Theoretically, the compressor should remove any such spikes before it applies the volume increase. (Removing those peaks is, after all, its job.) Unfortunately, it sometimes doesn't. In my experience, it can miss very sharp and sudden peaks. The solution is to find any remaining spikes and eliminate them yourself.

Select the Envelope tool (the hourglass-shaped icon in the top left corner). In the waveform, find the first sudden peak that stands out. Click to create control points on either side of the peak. Then, click and drag the points to reduce the volume of the peak. Dragging up increases volume; dragging down decreases it.
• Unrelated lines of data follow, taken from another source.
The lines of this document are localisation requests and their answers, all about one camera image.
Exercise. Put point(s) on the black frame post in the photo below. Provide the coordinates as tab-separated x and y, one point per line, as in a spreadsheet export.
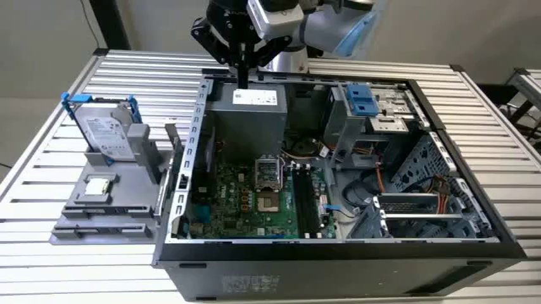
111	28

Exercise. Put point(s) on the grey metal drive cage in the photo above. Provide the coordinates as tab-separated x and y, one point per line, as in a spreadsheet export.
342	133

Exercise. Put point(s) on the green motherboard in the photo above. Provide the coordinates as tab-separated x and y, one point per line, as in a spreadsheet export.
230	206

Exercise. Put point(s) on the grey metal side table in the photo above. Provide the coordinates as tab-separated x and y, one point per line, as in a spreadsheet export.
528	79

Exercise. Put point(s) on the silver hard disk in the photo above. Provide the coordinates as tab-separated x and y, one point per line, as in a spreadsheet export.
102	133

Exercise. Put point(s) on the black RAM slot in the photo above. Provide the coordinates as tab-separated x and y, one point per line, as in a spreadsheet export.
301	202
312	202

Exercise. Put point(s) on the graphics card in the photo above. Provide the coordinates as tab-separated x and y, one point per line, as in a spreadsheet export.
173	133

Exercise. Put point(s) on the blue expansion slot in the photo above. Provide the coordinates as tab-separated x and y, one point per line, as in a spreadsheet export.
277	236

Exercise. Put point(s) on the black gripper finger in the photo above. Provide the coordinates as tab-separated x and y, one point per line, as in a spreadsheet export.
266	52
215	47

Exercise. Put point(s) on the CPU socket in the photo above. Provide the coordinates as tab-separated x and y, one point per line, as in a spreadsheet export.
269	204

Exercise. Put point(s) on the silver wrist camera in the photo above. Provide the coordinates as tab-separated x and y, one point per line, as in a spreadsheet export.
274	19

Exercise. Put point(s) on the black PC case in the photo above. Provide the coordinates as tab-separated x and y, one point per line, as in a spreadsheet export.
338	272

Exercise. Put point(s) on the grey metal disk bay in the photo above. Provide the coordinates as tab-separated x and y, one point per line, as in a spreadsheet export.
405	206

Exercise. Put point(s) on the grey power supply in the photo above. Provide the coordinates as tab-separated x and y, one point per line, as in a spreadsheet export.
249	133

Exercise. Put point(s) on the grey parts rack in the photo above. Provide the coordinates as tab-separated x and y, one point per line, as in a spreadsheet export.
131	196

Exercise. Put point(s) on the silver CPU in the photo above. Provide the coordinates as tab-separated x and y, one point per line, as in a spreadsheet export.
97	186

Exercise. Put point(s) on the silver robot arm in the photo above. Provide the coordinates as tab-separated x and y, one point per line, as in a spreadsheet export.
321	28

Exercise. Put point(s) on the blue plastic drive latch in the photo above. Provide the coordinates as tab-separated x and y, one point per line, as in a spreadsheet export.
361	98

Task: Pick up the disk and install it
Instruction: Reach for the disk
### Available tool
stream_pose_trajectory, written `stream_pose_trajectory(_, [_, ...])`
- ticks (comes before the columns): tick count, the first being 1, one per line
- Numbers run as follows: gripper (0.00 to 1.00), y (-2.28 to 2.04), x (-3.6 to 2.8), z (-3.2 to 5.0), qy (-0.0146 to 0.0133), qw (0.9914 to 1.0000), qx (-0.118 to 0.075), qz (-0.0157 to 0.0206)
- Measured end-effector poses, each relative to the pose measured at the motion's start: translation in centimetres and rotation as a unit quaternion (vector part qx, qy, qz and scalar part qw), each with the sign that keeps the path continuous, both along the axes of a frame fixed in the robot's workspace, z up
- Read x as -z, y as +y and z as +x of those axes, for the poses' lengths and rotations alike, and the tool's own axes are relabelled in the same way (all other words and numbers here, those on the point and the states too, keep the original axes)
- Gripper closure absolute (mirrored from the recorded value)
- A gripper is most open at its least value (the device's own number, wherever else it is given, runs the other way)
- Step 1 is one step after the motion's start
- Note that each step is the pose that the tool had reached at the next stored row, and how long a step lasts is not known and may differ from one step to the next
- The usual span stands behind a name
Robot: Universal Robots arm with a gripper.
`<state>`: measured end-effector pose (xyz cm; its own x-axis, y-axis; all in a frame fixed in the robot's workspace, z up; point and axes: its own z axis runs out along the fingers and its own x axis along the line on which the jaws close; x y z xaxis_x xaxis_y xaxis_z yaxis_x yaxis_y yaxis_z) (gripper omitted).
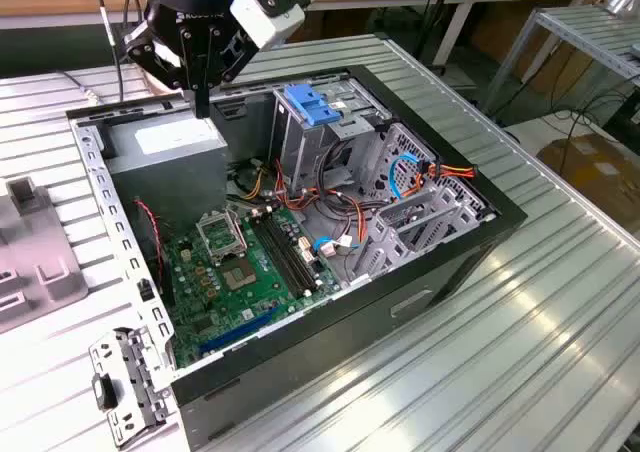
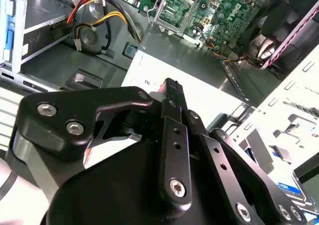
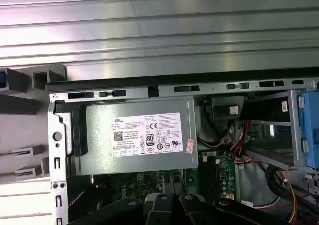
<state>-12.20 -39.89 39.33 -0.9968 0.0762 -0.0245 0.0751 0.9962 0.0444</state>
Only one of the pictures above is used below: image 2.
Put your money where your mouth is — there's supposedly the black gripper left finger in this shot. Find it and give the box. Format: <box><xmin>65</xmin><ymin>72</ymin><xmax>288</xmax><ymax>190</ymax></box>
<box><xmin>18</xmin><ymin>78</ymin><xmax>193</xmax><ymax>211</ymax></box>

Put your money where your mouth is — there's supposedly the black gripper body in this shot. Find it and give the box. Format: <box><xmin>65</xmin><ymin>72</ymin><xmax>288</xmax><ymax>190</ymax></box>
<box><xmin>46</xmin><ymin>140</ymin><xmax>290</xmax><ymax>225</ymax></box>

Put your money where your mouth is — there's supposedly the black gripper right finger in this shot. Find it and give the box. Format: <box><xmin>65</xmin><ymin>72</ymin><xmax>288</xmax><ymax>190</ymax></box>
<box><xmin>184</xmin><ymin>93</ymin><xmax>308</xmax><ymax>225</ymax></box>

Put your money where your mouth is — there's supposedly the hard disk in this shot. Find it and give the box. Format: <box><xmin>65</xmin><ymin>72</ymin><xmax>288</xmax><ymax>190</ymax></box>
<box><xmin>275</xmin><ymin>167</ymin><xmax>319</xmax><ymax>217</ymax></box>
You can create as many control points as you need to fine-tune the adjustment. When the peak sits level with the rest of the waveform, move to the next and repeat the process.

Amplify to set a new ceiling

With those leftover peaks out of the way, it's time to increase the volume one final time. Select your entire recording, and click Effect -> Amplify. The Amplify window will automatically calculate how much the volume can be increased without breaking 0db and distorting. This is an important final step for most amateur podcasters, since our recordings tend to be on the quiet side.

If the result isn't loud enough, it's probably because the recording still contains unwanted peaks. If you don't have time to smooth them all out with the Envelope tool, you can try running the Amplify effect again, but this time uncheck the box next to "Don't allow clipping." This will allow you to drag the decibel slider in the Amplify window as high as you like. Existing peaks will be pushed above 0db and badly distorted. I recommend this only if those peaks are extremely brief in duration or if you're too hurried to manually remove peaks with the Envelope tool. Also, don't stray too far above the slider's recommended setting or the entire recording will distort.